If you don't understand the main use case for a Quantum Computer its this:

A solver is used to solve problems of the form:

X = Funct(A,B,C,D,E,F,G,H,I,K......)

Find the value of A, B,C,D... for which the function Funct returns the minimum (or maximum) value.

For complex, non-linear systems, often systems derived from real world data, you cannot solve these algebraically. Simply trying brute force limits for each of A, then B, then C, etc. rarely works. Testing all possible values is not possible, there are just too combinations. In addition there may be constraints, e.g. C may only be valid in the range 0 to 1. Worse, when you get to my stuff, you get complex constraints too. e.g. The limits of C depends is some function of E and F.

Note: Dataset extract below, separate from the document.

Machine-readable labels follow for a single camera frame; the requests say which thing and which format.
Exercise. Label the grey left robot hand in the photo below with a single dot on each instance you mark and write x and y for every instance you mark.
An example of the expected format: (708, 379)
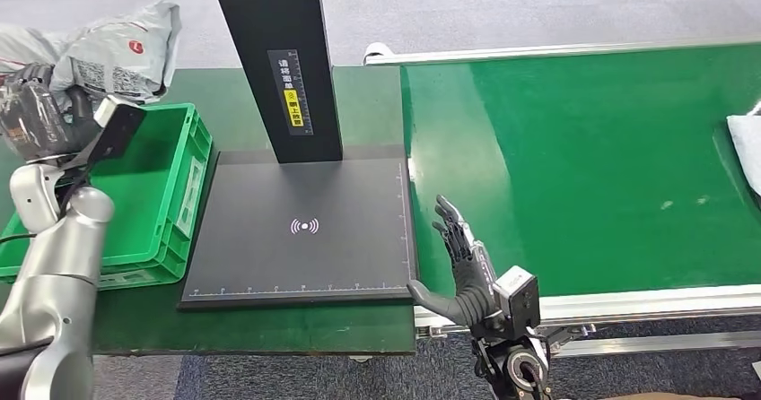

Solving these is non-trivial, and an entire branch of Math and algorithms.

You could imagine a quantum computer (if it actually worked like Feyman imagined) could solve public key encryption this way.

e.g. X = GrammarCheck(DecryptFunct(EncryptedMessage, A,B,C,D,E,F,G.....))

Find the values of A,B,C,D... that returns the max X, so run a decryptor to find the private keys (A,B,C,D...) that decodes an encrypted message to grammar correct readable text.

You could even test it if you have a test sample and know the result.

e.g. X = CompareForSimilarity(KnownRealDecrypted, DecryptResult(EncryptedMessage, A,B,C,D,E,F,G.....)))

Find the A,B,C,D.... for which X is the minimum, i.e. closest to your known text, then check the A,B,C,D... keys against your known keys (because you're doing a test and did the encryption) and see if it actually found the result.

BUT THIS DOES NOT WORK, it does not work because the core basis for a Quantum Computer is bogus, bunkum, a faulty piece of Science. An approximation model of a system, not the actual system.